The “performance of the AI was above what many people thought was possible at this stage,” says Giovanni Di Liberto, a computer scientist at Trinity College Dublin who was not involved in the research.
Developed at Facebook’s parent company Meta, the AI could eventually be used to help thousands of people around the world. unable to communicate through speech, writing, or gestures, the researchers report August 25 at arXiv.org. That includes many patients in minimally conscious, locked-down, or “vegetative” states, now generally known as unresponsive wakefulness syndrome (Serial number: 8/2/19).
Most of the existing technologies to help such patients communicate require risky brain surgeries to implant electrodes. This new approach “could provide a viable path to help patients with communication deficits… without the use of invasive methods,” says neuroscientist Jean-Rémi King, a Meta AI researcher currently at the École Normale Supérieure in Paris.
King and his colleagues trained a computational tool to detect words and sentences in 56,000 hours of voice recordings from 53 languages. The tool, also known as a language model, learned to recognize specific language features both at a fine-grained level (think letters or syllables) and at a broader level, such as a word or a sentence.
The team applied an AI with this language model to databases from four institutions that included the brain activity of 169 volunteers. In these databases, the participants listened to various stories and phrases from, for example, the work of Ernest Hemingway. The old man and the sea and Lewis Carroll Alicia‘s Adventures in Wonderland while people’s brains were scanned using magnetoencephalography or electroencephalography. Those techniques measure the magnetic or electrical component of brain signals.
Then, with the help of a computational method that helps explain physical differences between real brains, the team tried to decode what the participants had heard using just three seconds of brain activity data from each person.

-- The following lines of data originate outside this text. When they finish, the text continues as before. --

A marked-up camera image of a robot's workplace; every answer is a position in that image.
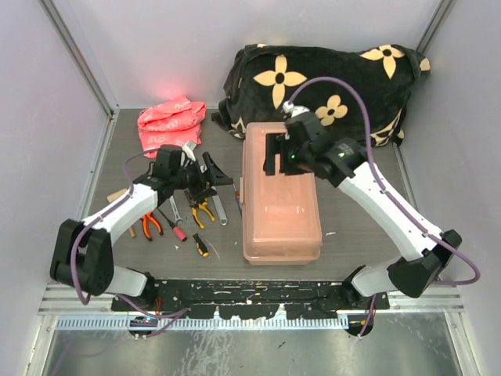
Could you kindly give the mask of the pink plastic tool box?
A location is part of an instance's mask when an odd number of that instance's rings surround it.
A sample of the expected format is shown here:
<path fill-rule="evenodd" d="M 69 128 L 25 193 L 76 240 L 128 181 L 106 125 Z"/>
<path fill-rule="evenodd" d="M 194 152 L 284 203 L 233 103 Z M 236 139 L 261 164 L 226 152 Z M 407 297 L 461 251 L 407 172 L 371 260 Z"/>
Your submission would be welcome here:
<path fill-rule="evenodd" d="M 322 229 L 312 174 L 263 171 L 265 135 L 284 133 L 279 122 L 254 122 L 243 141 L 243 257 L 253 266 L 307 265 L 320 256 Z"/>

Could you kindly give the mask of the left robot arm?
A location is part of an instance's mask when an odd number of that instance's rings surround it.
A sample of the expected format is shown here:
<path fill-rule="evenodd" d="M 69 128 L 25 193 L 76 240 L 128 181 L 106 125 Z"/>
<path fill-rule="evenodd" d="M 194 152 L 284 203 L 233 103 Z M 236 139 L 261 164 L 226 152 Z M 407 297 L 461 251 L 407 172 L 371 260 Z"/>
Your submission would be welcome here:
<path fill-rule="evenodd" d="M 146 172 L 129 179 L 129 187 L 105 208 L 81 220 L 67 219 L 59 227 L 49 276 L 74 288 L 83 304 L 103 293 L 127 295 L 139 310 L 157 300 L 150 275 L 116 266 L 113 246 L 135 222 L 168 201 L 177 190 L 188 190 L 195 201 L 215 195 L 215 187 L 232 179 L 208 152 L 201 162 L 187 149 L 163 145 Z"/>

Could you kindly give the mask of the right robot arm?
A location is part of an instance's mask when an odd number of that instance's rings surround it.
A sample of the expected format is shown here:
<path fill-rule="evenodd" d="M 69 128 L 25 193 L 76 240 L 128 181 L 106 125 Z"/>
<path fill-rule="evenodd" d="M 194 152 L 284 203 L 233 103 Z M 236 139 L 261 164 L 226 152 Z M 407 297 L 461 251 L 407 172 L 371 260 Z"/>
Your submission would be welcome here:
<path fill-rule="evenodd" d="M 311 172 L 327 180 L 360 205 L 400 252 L 394 260 L 355 269 L 343 282 L 346 304 L 359 309 L 372 295 L 389 291 L 420 297 L 448 265 L 461 236 L 427 221 L 382 180 L 365 147 L 351 138 L 334 140 L 313 113 L 296 114 L 285 127 L 265 137 L 265 174 Z"/>

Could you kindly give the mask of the silver adjustable wrench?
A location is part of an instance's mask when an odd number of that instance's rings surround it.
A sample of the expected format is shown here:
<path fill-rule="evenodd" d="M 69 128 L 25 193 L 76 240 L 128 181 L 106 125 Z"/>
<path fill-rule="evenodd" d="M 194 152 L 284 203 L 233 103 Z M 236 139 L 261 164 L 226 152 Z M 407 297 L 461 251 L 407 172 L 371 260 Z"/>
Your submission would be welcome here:
<path fill-rule="evenodd" d="M 222 201 L 218 195 L 214 195 L 212 197 L 213 203 L 214 203 L 214 208 L 217 213 L 217 216 L 219 218 L 219 222 L 223 225 L 226 226 L 228 224 L 228 218 L 225 213 L 225 209 L 222 205 Z"/>

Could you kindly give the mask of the silver combination spanner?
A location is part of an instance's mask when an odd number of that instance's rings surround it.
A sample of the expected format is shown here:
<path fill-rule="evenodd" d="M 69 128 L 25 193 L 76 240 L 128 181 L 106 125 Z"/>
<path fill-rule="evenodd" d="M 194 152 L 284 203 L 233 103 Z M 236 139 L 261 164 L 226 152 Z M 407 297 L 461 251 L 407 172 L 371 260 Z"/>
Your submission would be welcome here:
<path fill-rule="evenodd" d="M 171 205 L 171 210 L 173 211 L 174 219 L 175 219 L 175 225 L 179 226 L 181 223 L 183 223 L 183 218 L 181 217 L 178 206 L 175 202 L 175 198 L 173 195 L 169 197 L 169 202 Z"/>

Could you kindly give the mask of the pink plastic bag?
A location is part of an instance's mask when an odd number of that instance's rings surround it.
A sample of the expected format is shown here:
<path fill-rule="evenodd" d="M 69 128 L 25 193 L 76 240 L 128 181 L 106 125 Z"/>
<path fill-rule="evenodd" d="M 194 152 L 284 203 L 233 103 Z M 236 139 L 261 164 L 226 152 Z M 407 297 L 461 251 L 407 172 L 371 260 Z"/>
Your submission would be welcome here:
<path fill-rule="evenodd" d="M 148 107 L 137 120 L 144 156 L 154 159 L 163 145 L 184 146 L 187 142 L 201 144 L 201 123 L 206 117 L 205 102 L 178 96 Z"/>

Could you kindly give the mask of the black floral pillow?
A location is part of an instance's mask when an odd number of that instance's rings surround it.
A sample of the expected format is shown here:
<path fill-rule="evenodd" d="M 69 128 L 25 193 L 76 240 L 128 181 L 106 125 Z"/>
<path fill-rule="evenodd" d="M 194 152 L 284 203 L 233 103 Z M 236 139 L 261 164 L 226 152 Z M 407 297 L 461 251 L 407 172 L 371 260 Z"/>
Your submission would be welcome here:
<path fill-rule="evenodd" d="M 283 104 L 308 108 L 337 139 L 365 141 L 362 114 L 342 86 L 319 82 L 335 77 L 362 98 L 369 114 L 373 146 L 399 145 L 402 123 L 413 85 L 431 72 L 429 59 L 400 45 L 380 45 L 361 52 L 322 47 L 246 45 L 225 80 L 225 98 L 211 119 L 227 133 L 243 139 L 253 122 L 283 121 Z M 315 81 L 301 89 L 306 81 Z"/>

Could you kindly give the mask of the yellow handled pliers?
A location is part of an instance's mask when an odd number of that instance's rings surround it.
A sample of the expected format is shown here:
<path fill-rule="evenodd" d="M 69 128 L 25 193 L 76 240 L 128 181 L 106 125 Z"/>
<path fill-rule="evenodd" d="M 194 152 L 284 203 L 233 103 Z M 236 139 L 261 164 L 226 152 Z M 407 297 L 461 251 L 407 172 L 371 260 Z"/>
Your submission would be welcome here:
<path fill-rule="evenodd" d="M 207 198 L 204 198 L 204 199 L 199 200 L 199 201 L 192 201 L 189 206 L 191 207 L 192 217 L 193 217 L 196 225 L 201 230 L 205 229 L 205 225 L 204 225 L 203 221 L 200 219 L 201 212 L 204 213 L 210 219 L 211 222 L 215 221 L 214 214 L 212 213 L 212 211 L 208 207 L 208 199 Z"/>

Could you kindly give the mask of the blue handled screwdriver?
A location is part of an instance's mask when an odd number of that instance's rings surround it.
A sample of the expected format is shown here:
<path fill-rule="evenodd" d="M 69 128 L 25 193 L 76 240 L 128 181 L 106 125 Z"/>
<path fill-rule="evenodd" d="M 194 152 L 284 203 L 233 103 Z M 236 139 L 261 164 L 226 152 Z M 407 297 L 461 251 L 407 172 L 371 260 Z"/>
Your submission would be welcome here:
<path fill-rule="evenodd" d="M 238 207 L 240 216 L 242 216 L 243 215 L 243 210 L 242 210 L 242 206 L 241 206 L 241 203 L 240 203 L 240 192 L 236 188 L 236 184 L 235 183 L 233 183 L 233 190 L 234 190 L 236 205 Z"/>

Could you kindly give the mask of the pink handled screwdriver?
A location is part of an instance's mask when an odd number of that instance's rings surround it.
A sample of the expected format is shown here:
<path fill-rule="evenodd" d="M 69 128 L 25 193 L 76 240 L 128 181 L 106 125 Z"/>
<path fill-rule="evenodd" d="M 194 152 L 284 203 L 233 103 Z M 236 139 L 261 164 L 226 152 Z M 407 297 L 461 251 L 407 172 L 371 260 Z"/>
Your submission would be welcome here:
<path fill-rule="evenodd" d="M 164 217 L 164 219 L 167 221 L 168 225 L 171 227 L 171 230 L 173 232 L 173 234 L 181 241 L 181 242 L 185 242 L 187 241 L 188 237 L 186 236 L 186 234 L 183 232 L 183 230 L 177 226 L 174 222 L 172 222 L 165 214 L 164 212 L 161 210 L 161 209 L 157 209 L 158 212 Z"/>

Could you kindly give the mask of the orange handled pliers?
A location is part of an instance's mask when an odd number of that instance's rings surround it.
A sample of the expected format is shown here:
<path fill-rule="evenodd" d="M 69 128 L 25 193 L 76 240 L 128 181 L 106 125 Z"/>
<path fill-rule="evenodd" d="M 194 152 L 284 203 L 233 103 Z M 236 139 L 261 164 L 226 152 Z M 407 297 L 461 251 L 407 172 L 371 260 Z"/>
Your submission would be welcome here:
<path fill-rule="evenodd" d="M 145 215 L 143 215 L 141 217 L 141 222 L 142 222 L 142 231 L 143 231 L 143 234 L 144 234 L 145 238 L 148 241 L 152 241 L 153 240 L 151 232 L 150 232 L 150 226 L 151 225 L 153 225 L 157 229 L 157 232 L 158 232 L 158 234 L 160 236 L 164 235 L 164 229 L 163 229 L 162 225 L 154 217 L 154 215 L 153 215 L 153 213 L 151 211 L 148 212 L 148 213 L 146 213 Z"/>

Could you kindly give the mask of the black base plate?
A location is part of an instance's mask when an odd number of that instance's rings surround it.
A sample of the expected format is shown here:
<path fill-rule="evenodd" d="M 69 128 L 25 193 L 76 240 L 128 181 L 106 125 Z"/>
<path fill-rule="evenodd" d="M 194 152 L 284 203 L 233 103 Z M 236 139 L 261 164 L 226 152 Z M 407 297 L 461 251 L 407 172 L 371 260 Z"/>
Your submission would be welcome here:
<path fill-rule="evenodd" d="M 163 314 L 188 308 L 193 319 L 242 320 L 274 317 L 336 318 L 341 310 L 365 311 L 370 299 L 351 293 L 343 284 L 311 280 L 155 280 L 146 292 L 130 298 L 139 308 Z"/>

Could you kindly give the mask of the aluminium frame rail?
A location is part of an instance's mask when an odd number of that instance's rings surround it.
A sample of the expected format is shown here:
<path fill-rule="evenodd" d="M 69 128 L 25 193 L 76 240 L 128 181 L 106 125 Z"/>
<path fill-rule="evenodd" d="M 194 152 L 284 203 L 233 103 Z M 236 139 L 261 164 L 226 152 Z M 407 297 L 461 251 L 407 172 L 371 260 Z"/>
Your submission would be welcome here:
<path fill-rule="evenodd" d="M 210 319 L 218 314 L 226 320 L 233 316 L 245 320 L 272 317 L 280 309 L 291 319 L 364 313 L 369 308 L 396 312 L 463 311 L 460 296 L 449 287 L 430 287 L 419 298 L 394 291 L 379 293 L 375 298 L 349 300 L 342 285 L 334 282 L 169 280 L 155 282 L 152 293 L 149 298 L 118 298 L 103 293 L 84 304 L 72 287 L 50 284 L 38 311 L 46 315 L 139 311 L 168 315 L 188 309 L 192 318 Z"/>

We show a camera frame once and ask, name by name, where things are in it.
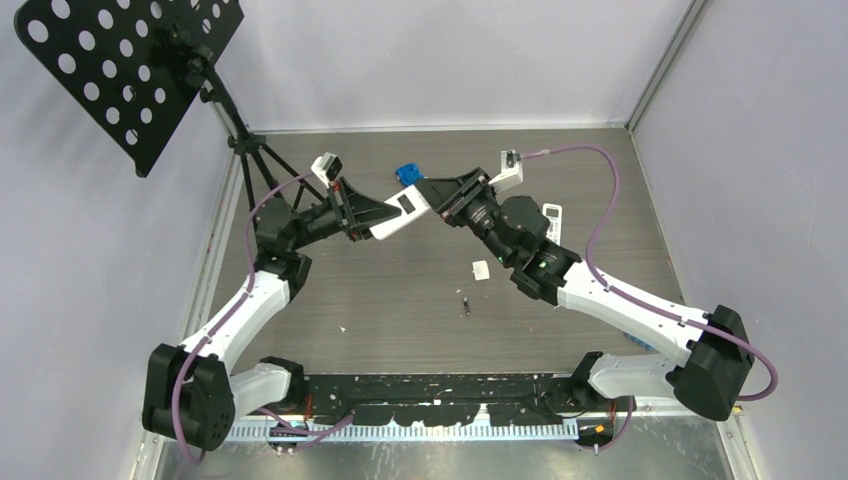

The team instructed the AI to align the speech sounds from the story recordings with patterns of brain activity that the AI calculated as corresponding to what people were listening to. It then made predictions about what the person might have been listening to during that short time, given more than 1,000 possibilities.
Using magnetoencephalography, or MEG, the correct answer was among the AI’s 10 best guesses up to 73 percent of the time, the researchers found. With electroencephalography, that value dropped to no more than 30 percent. “[That MEG] the performance is very good,” says Di Liberto, but he is less optimistic about its practical use. “What can we do with it? Any. Absolutely nothing.”
The reason, he says, is that MEG requires a bulky and expensive machine. Bringing this technology into clinics will require scientific innovations that make the machines cheaper and easier to use.
It’s also important to understand what “decoding” really means in this study, says Jonathan Brennan, a linguist at the University of Michigan in Ann Arbor. The word is often used to describe the process of deciphering information directly from a source, in this case, speech from brain activity. But the AI was able to do this only because it was given a finite list of possible correct answers to make its guesses.
“With language, that’s not enough if we want to scale for practical use, because language is infinite,” says Brennan.
Also, Di Liberto says, the AI decoded information from participants passively listening to the audio, which is not directly relevant to nonverbal patients. For it to become a meaningful communication tool, scientists will need to learn to decipher from brain activity what these patients are trying to say, including expressions of hunger, discomfort, or a simple “yes” or “no.”
The new study is “the decoding of speech perception, not production,” agrees King. Although speech production is the ultimate goal, for now, “we’re pretty far along.”